Hugues Berry, the scientist in charge at INRIA (return institution).
Nicolas Brunel, the scientist in charge at The University of Chicago (outgoing host institution).

The main aim of the project PIOF-GA-2012-331486 “Neuron-Astro-Nets” was to seek theoretical understanding of the mechanisms that control and regulate the activity of mixed neuron-glial networks with emphasis on the regulation of synaptic transmission by astrocytes – the most numerous glial cells in the brain. To unravel the complexity of neuron-astrocyte interactions, the project pursued a bottom-up approach to characterize the dynamics of neuron-glia networks on different scales of investigation. Specifically, the project sought theoretical characterization of: (1) individual synapses modulated by an astrocyte; (2) synaptic ensembles within the same astrocytic domain; and (3) networks of coupled neurons and astrocytes whereby synaptic connections between neurons are spatially and temporally modulated by astrocytes. Upon completion of the project, all objectives have successfully been pursued.

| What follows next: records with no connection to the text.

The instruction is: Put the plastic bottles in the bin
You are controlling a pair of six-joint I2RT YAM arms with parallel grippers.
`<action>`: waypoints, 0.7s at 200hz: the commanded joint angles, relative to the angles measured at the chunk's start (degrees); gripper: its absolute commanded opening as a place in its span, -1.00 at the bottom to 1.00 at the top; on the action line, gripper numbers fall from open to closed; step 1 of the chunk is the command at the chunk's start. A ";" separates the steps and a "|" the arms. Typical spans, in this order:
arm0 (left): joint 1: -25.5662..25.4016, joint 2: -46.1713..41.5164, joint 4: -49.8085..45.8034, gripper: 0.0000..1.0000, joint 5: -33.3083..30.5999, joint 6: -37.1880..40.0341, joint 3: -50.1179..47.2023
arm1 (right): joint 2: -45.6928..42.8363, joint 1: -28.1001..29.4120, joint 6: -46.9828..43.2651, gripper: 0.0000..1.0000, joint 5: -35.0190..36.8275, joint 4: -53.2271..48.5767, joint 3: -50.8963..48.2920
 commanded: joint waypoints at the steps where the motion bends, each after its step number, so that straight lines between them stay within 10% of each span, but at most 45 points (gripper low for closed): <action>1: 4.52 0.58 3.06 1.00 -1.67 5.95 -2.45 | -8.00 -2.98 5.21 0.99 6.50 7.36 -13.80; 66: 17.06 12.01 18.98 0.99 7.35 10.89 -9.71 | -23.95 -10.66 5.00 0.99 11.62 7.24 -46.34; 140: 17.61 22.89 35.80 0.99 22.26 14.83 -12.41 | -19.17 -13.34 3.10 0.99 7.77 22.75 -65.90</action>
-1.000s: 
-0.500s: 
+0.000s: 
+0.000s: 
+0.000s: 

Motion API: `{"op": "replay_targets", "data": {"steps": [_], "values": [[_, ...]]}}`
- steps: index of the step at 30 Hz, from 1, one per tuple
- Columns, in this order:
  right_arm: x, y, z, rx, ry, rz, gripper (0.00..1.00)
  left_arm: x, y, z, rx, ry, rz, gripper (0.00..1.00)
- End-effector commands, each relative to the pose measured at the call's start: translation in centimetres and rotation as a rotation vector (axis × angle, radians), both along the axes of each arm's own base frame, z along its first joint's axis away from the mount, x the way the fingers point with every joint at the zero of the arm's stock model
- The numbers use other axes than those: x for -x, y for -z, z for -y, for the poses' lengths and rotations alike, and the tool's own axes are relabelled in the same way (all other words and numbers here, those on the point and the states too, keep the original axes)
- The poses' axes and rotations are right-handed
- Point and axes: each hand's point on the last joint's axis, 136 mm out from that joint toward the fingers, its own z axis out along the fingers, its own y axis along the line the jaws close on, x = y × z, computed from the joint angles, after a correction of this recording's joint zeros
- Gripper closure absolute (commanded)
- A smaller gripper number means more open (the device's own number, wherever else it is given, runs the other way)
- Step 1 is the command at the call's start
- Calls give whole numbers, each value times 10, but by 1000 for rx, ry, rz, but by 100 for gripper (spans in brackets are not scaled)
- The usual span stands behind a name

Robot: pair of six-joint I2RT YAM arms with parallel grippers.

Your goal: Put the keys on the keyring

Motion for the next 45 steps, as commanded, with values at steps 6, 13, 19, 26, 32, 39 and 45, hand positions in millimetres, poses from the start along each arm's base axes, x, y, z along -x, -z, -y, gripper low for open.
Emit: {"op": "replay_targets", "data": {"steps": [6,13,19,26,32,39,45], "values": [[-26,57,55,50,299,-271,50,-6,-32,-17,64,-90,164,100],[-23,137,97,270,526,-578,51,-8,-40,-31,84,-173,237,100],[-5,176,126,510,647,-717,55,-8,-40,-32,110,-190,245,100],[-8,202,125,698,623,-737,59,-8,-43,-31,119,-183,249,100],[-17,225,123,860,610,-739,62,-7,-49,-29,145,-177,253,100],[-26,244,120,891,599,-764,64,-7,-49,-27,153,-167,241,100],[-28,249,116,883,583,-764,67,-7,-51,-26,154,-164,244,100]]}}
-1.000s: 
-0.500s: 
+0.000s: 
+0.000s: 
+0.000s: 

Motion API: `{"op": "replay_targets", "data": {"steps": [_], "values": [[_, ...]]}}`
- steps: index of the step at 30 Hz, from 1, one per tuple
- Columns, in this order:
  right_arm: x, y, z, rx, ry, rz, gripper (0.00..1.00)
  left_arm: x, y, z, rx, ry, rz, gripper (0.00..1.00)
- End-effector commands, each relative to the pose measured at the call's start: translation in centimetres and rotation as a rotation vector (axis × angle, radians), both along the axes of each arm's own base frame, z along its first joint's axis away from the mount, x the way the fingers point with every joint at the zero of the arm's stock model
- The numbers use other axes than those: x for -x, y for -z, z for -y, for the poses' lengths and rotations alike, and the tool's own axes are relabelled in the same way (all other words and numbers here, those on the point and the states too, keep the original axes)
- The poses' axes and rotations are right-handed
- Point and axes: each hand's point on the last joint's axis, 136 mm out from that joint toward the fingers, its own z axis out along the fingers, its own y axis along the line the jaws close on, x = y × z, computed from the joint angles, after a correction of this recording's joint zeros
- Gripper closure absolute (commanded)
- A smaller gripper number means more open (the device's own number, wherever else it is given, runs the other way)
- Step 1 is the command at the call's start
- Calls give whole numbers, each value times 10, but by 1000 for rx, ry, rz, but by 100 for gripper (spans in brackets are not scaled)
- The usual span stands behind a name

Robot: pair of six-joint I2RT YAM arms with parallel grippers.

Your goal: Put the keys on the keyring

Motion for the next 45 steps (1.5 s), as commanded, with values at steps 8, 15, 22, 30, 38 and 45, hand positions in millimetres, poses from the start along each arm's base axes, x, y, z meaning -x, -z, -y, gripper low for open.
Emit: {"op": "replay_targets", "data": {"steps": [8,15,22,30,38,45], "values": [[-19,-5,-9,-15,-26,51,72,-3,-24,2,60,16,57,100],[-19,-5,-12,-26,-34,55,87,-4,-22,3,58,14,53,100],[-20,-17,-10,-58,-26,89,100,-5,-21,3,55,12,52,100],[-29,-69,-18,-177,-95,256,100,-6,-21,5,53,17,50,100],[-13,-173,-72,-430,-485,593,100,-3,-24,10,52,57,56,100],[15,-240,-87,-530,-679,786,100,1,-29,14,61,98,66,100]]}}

The project consisted of a 2-year-long outgoing phase at the University of Chicago at the Dr. Nicolas Brunel’s group in computational neuroscience, and of a 1-year-long return phase at INRIA Rhône-Alpes at the BEAGLE Team in artificial cell biology, under the supervision of Dr. Hugues Berry. The overall research goals foresaw:(i) the development of a biophysical modeling framework to simulate and study the effect of astrocyte-mediated modulation of synaptic transmission on synaptic plasticity (objectives 1 and 2); and (ii) developing the core theory of neuron-glia networks in an analytically tractable model of such networks (objective 3). Of these two goals, only the first one has been published by the time of this report. The mathematical theory of neuron-glia networks, although completed by the end of the project has only been presented at international conferences and several scientific venues so far but its effective publication is currently pending.

The project’s training objectives focused on the acquisition by the researcher of analytical techniques for analysis of complex, heterogeneous networks such as neuron-glia networks, and the identification and use of mathematical tools suitable for the formalization of new rules for learning and retrieval of information mediated by neuron-glia signaling. By the end of the project Dr. De Pittà’s international recognition has consistently grown, and the researcher is regarded by his peers and senior investigators as one of the prominent young European investigators in computational research on glia modeling. During the project, Dr. De Pittà’s h-index increased from 6 to 11 (source: Google Scholar).

In modern neuroscience, as well as for the R&D community, where interests on machine learning and complex network theory have steadily grown for the past two decades, the novel quantitative understanding of neuronal dynamics and learning mediated by glia ensued by this project is expected to spur interest on the subject towards new generations algorithms for fast and efficient learning and data extraction. At the same time, the identification of specific conditions for abnormal neuronal activity mediated by glia provides the project’s results with translation value, insofar as persistent, high-rate neuronal firing is a common feature of neuronal pathologies.